Chief of Protocol at the Department of Foreign Affairs, Ireland
- In office 1991–1993
- President: Mary Robinson

Ambassador of Ireland to South Korea
- In office 1994–1999
- President: Mary Robinson Mary McAleese
- Preceded by: Richard Ryan
- Succeeded by: Paul Murray

Director of Political Division at the Department of Foreign Affairs, Ireland
- In office 1999–2002
- President: Mary McAleese

Ambassador of Ireland to the OSCE
- In office 2002–2007
- President: Mary McAleese

Director of the Office of the High Commissioner on National Minorities
- In office 2007–2010

Personal details
- Born: 4 January 1946 Dublin, Ireland
- Spouse: Aiglie Chryssafitou ​(m. 1974)​
- Alma mater: University College Dublin
- Awards: European Community Monitor Mission Medal

= Brendan Moran =

Irish former diplomat

Brendan Francis Moran (born 4 January 1946) is an Irish former diplomat.

==Early life and education==
Moran was born in Dublin to parents Margaret Mary Duffy and Sean Joseph Moran, a civil servant in the Department of Defence, Ireland. He attended University College Dublin from 1964 to 1969, gaining a Diploma in Public Administration in 1966 and a Bachelor of Commerce degree in 1969.

==Career==
From 1969 to 1971, Moran was the 3rd secretary at the Department of Foreign Affairs, Ireland (DFA). From 1971 to 1973, he was the 3rd secretary at the Embassy of Ireland, London. From 1973 to 1976, he was the 1st secretary at the DFA.

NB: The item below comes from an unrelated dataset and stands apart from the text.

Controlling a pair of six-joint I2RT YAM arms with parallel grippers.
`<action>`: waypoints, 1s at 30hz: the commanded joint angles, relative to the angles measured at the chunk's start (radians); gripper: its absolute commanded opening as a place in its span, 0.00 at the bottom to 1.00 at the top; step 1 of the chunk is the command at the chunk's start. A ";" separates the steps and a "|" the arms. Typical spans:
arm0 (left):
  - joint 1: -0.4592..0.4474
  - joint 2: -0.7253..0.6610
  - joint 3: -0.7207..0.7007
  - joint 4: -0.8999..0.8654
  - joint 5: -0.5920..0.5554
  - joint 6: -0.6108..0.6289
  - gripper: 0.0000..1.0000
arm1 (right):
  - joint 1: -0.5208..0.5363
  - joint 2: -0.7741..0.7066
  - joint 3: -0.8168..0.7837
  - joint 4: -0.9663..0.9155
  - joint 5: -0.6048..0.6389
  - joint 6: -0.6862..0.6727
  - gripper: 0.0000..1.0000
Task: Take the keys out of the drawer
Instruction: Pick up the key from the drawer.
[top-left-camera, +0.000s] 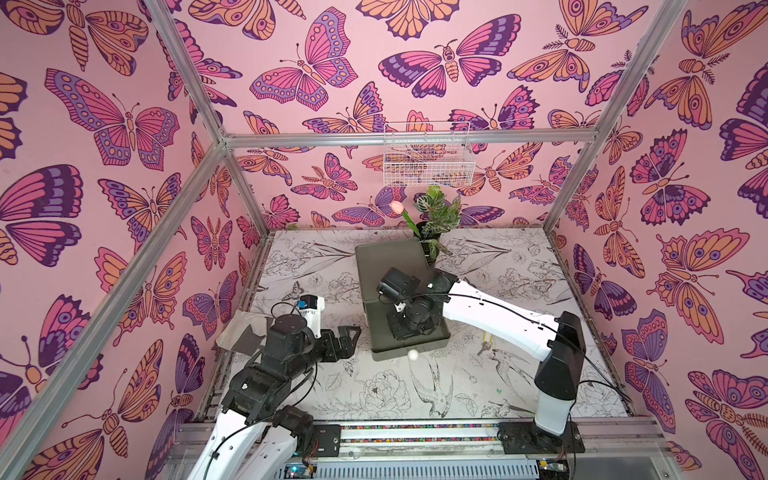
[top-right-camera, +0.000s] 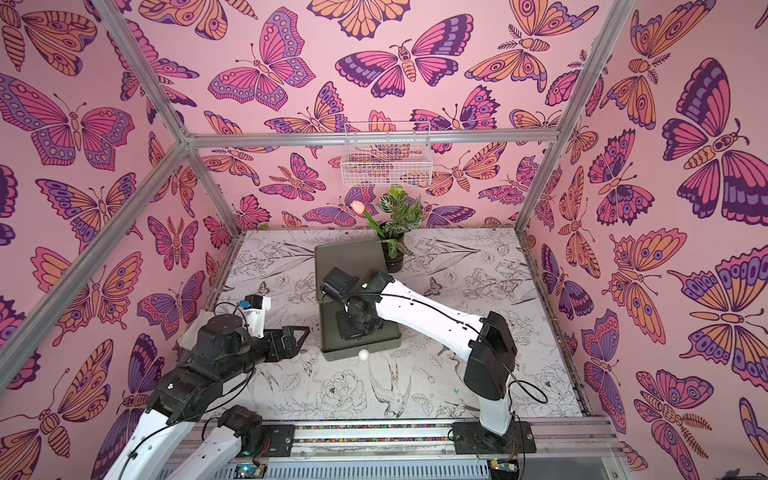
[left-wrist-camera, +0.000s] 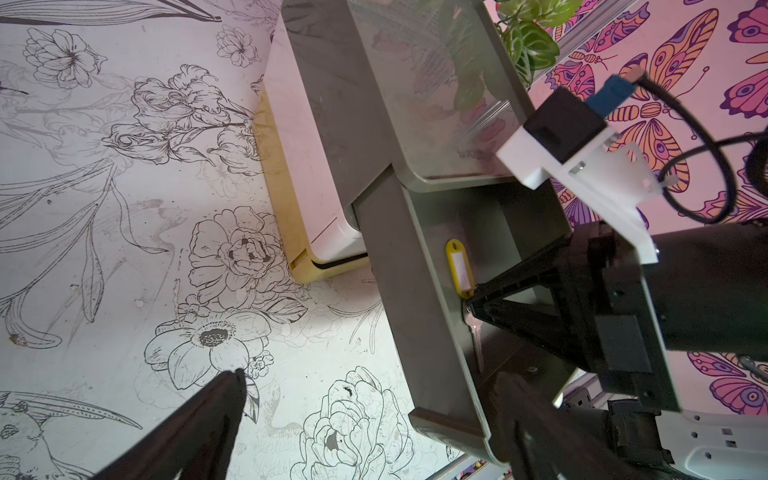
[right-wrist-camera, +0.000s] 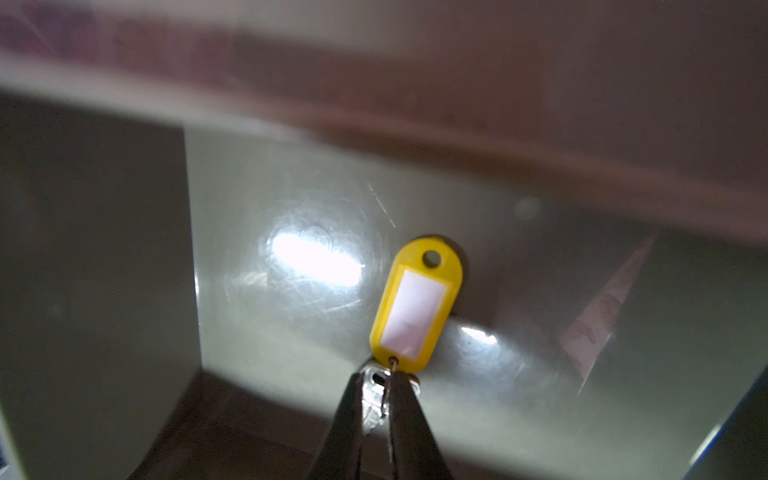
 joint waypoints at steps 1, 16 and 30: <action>0.005 -0.006 -0.023 -0.026 -0.005 0.013 1.00 | 0.006 0.017 0.003 -0.025 0.011 0.012 0.13; 0.005 -0.017 -0.032 -0.033 -0.016 0.002 1.00 | 0.007 -0.055 0.017 -0.003 0.115 -0.001 0.00; 0.005 0.009 -0.013 0.003 0.000 -0.004 1.00 | 0.007 -0.126 0.084 -0.062 0.128 0.004 0.00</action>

From 1975 to 1979, Moran served as the Irish Consul-General in San Francisco. He served as counsellor in the DFA from 1980 to 1985 and in the Permanent Representation of Ireland to the European Union from 1985 to 1990.

In 1991, Moran was awarded a European Community Monitor Mission Medal. From 1991 to 1993, he served as Chief of protocol at the DFA. From 1994 to 1999, he served as the 2nd Irish Ambassador to South Korea, in succession to Richard Ryan, who was appointed in 1989 when the embassy was opened.

He served as director of the Political Division at the DFA from 1999 to 2002, before becoming the Irish Ambassador to the OSCE from 2002 to 2007, during which time he was chair of the Informal Working Group on Gender Equality and Anti-Trafficking.

In 2003, Moran gave a statement (Conflict Prevention and Confidence building) at the OSCE Mediterranean Seminar. In it, he addressed the changing global perspectives following recent conflicts in the Middle East and the so-called "clash of civilisations". His focus was on balancing a "respect for diversity and differing cultural outlooks" with "the universality of the fundamental values which bind us all."

From 2007 to 2010, he served as director of the Office of the High Commissioner on National Minorities, with Knut Vollebæk as commissioner.

==Personal life==
Moran married Aiglie Chryssafitou on 23 June 1974 in Thessaloniki, Greece. He has been retired since January 2012.